▼▼▼

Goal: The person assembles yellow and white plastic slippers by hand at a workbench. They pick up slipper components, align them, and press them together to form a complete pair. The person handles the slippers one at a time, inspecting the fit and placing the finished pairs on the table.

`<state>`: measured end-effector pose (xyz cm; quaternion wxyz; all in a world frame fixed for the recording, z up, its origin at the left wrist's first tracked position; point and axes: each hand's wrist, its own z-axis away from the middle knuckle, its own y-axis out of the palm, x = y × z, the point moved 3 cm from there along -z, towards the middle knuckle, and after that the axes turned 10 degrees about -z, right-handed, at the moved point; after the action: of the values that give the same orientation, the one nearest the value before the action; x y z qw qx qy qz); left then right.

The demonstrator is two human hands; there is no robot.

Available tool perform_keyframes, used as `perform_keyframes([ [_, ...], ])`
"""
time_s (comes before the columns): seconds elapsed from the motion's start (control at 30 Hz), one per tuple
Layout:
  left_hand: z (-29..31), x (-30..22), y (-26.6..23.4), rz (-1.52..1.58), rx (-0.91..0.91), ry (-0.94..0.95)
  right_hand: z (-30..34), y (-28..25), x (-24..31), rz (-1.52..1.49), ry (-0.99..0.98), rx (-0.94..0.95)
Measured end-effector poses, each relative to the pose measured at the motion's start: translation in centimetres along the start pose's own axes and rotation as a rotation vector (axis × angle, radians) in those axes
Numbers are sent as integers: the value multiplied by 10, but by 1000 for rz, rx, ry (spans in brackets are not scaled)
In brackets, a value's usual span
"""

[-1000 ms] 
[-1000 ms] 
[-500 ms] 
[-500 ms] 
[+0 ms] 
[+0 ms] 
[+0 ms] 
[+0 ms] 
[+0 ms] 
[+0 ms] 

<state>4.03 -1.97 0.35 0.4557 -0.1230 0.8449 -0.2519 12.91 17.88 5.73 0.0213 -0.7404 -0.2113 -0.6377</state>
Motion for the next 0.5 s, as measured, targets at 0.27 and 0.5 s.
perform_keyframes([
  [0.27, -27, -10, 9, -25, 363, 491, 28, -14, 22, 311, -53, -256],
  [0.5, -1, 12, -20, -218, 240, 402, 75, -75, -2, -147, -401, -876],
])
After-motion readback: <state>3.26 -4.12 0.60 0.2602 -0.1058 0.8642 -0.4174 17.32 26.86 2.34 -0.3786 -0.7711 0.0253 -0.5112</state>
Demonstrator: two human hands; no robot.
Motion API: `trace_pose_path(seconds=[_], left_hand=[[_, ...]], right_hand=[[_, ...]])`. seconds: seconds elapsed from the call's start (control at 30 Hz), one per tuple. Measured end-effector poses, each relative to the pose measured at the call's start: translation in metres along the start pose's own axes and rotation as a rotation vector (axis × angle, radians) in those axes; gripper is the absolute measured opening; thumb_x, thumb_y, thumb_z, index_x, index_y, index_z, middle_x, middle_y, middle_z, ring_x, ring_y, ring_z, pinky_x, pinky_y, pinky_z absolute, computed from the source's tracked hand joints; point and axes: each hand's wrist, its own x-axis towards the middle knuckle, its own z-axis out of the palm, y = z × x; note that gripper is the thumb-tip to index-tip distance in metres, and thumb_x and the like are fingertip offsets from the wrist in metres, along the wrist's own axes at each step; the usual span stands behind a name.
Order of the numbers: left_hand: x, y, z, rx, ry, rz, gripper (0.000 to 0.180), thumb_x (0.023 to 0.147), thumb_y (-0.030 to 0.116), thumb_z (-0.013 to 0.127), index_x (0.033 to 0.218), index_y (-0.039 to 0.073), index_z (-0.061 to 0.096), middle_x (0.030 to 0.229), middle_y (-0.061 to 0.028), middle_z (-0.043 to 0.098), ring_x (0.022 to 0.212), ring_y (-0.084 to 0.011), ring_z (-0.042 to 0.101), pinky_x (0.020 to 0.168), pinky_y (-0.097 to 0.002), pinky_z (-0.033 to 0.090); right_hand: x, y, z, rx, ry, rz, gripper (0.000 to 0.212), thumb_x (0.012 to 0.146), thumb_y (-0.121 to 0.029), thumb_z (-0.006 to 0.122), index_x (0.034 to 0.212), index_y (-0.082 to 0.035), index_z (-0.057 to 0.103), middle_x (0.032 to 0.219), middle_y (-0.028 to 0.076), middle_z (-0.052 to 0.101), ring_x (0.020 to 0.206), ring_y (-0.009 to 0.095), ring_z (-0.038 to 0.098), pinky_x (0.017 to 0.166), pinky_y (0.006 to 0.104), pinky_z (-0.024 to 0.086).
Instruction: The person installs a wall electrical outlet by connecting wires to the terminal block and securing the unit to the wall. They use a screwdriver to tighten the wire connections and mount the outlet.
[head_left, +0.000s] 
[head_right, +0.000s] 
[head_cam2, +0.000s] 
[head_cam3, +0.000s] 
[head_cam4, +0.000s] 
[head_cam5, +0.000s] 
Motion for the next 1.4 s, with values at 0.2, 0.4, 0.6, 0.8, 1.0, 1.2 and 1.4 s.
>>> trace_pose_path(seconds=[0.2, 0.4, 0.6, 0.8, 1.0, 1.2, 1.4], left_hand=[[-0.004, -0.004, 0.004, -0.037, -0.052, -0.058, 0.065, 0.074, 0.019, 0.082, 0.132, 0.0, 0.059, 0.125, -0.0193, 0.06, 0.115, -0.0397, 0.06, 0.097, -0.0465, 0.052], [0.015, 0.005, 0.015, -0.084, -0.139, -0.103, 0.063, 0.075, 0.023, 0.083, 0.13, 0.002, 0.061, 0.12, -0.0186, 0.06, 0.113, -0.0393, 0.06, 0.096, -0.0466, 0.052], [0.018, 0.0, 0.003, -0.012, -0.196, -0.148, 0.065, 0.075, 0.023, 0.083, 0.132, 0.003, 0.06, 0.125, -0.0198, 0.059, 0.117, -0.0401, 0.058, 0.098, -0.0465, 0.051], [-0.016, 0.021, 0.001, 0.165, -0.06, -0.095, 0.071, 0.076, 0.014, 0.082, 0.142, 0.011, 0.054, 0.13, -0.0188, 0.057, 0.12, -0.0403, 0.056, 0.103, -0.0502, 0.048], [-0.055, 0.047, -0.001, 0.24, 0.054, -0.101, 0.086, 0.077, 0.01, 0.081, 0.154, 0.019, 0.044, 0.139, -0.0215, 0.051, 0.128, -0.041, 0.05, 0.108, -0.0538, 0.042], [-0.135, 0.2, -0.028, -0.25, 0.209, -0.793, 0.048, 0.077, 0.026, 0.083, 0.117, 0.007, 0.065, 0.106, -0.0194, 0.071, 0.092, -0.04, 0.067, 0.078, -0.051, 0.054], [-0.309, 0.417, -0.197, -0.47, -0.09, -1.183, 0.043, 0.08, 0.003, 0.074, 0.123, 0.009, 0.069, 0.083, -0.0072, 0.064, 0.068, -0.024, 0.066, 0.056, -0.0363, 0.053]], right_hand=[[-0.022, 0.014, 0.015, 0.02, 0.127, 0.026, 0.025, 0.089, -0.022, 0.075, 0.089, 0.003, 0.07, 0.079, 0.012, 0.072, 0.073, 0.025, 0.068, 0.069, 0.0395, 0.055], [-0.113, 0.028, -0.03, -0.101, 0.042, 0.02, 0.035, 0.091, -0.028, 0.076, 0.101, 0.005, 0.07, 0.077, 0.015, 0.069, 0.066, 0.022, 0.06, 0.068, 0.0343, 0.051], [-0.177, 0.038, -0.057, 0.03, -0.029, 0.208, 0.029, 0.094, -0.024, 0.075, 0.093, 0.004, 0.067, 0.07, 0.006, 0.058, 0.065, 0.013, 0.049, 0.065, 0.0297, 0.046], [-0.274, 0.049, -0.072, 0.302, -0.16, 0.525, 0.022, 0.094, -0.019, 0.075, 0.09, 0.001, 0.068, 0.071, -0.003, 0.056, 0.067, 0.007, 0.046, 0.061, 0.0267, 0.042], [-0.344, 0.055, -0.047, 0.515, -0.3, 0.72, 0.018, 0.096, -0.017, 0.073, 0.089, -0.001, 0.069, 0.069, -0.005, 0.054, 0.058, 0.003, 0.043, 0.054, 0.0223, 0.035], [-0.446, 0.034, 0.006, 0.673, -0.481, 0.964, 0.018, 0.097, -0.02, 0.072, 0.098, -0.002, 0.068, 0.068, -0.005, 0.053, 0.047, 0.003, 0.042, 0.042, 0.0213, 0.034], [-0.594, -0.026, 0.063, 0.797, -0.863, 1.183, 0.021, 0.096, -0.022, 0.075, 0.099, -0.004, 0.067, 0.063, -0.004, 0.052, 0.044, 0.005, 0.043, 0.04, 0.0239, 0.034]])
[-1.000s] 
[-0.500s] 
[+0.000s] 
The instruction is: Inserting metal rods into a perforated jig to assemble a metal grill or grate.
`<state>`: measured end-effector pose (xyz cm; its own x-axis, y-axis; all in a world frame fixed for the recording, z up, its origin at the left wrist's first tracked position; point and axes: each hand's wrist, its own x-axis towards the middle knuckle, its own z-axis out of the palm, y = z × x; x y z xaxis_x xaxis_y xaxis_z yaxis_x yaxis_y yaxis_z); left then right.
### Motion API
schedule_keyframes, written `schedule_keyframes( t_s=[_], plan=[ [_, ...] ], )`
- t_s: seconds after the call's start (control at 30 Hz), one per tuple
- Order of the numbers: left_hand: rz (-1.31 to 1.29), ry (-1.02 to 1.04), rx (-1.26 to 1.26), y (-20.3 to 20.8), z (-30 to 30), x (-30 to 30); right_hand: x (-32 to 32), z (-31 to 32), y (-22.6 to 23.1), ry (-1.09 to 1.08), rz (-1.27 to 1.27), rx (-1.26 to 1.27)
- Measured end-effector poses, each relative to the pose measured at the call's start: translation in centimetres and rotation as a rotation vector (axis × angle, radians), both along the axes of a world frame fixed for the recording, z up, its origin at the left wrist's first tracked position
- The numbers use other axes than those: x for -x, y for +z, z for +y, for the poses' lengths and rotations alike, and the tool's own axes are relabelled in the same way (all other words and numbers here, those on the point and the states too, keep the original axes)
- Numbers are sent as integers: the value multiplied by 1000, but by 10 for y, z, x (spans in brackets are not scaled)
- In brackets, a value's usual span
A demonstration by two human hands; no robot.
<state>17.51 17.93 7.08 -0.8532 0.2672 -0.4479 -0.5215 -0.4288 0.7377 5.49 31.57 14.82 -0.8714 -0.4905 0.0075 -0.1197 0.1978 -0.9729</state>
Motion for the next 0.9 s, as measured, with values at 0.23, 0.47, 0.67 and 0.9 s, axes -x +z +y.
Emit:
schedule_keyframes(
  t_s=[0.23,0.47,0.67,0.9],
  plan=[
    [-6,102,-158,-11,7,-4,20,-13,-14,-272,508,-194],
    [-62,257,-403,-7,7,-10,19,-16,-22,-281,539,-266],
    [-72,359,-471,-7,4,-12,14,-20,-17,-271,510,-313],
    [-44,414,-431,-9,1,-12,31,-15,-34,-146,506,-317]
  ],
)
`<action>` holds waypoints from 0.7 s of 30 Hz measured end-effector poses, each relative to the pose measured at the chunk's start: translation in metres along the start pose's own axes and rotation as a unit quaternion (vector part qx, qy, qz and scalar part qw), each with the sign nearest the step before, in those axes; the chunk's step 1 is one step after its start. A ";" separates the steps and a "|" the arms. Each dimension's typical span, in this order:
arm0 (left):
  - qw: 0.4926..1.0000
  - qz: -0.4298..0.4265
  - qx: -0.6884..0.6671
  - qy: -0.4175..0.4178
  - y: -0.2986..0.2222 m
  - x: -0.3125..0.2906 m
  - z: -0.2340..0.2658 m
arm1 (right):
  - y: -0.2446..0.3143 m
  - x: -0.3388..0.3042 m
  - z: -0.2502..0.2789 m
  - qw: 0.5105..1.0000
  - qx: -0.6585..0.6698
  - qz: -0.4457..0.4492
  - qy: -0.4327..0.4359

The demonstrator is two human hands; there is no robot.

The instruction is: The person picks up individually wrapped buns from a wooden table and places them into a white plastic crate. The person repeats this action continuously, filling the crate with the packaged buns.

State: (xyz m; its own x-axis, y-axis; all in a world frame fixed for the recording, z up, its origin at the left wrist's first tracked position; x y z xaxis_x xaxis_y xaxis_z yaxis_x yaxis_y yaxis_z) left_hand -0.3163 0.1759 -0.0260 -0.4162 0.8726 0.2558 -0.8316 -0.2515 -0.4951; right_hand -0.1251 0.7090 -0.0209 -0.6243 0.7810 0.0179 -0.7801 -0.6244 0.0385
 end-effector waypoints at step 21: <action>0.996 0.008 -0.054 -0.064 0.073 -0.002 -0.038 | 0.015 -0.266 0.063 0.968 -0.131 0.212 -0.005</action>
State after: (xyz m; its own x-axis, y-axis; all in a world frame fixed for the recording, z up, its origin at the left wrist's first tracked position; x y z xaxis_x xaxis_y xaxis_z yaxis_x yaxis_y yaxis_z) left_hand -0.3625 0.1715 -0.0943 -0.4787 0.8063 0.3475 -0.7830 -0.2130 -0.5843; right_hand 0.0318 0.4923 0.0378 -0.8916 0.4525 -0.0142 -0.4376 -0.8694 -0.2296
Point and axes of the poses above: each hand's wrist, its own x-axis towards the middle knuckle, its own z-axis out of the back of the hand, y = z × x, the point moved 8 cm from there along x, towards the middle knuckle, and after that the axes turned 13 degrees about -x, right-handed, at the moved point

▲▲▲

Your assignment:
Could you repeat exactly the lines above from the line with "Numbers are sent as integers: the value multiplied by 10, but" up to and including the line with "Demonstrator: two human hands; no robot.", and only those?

Result for this task:
Numbers are sent as integers: the value multiplied by 10, but by 1000 for rz, rx, ry (spans in brackets are not scaled)
In brackets, a value's usual span
"""

[-1000 ms] 
[-1000 ms] 
[-500 ms] 
[-500 ms] 
[+0 ms] 
[+0 ms] 
[+0 ms] 
[+0 ms] 
[+0 ms] 
[+0 ms] 

<state>4.03 -1.97 0.35 0.4557 -0.1230 0.8449 -0.2519 12.91 17.88 5.73 0.0213 -0.7404 -0.2113 -0.6377</state>
Motion for the next 0.5 s, as measured, targets at 0.27 and 0.5 s.
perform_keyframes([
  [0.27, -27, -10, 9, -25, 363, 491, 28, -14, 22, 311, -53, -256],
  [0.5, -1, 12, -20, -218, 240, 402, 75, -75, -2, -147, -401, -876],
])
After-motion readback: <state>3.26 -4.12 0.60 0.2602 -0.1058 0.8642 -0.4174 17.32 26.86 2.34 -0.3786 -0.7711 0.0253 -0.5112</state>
Demonstrator: two human hands; no robot.

This completes the required output.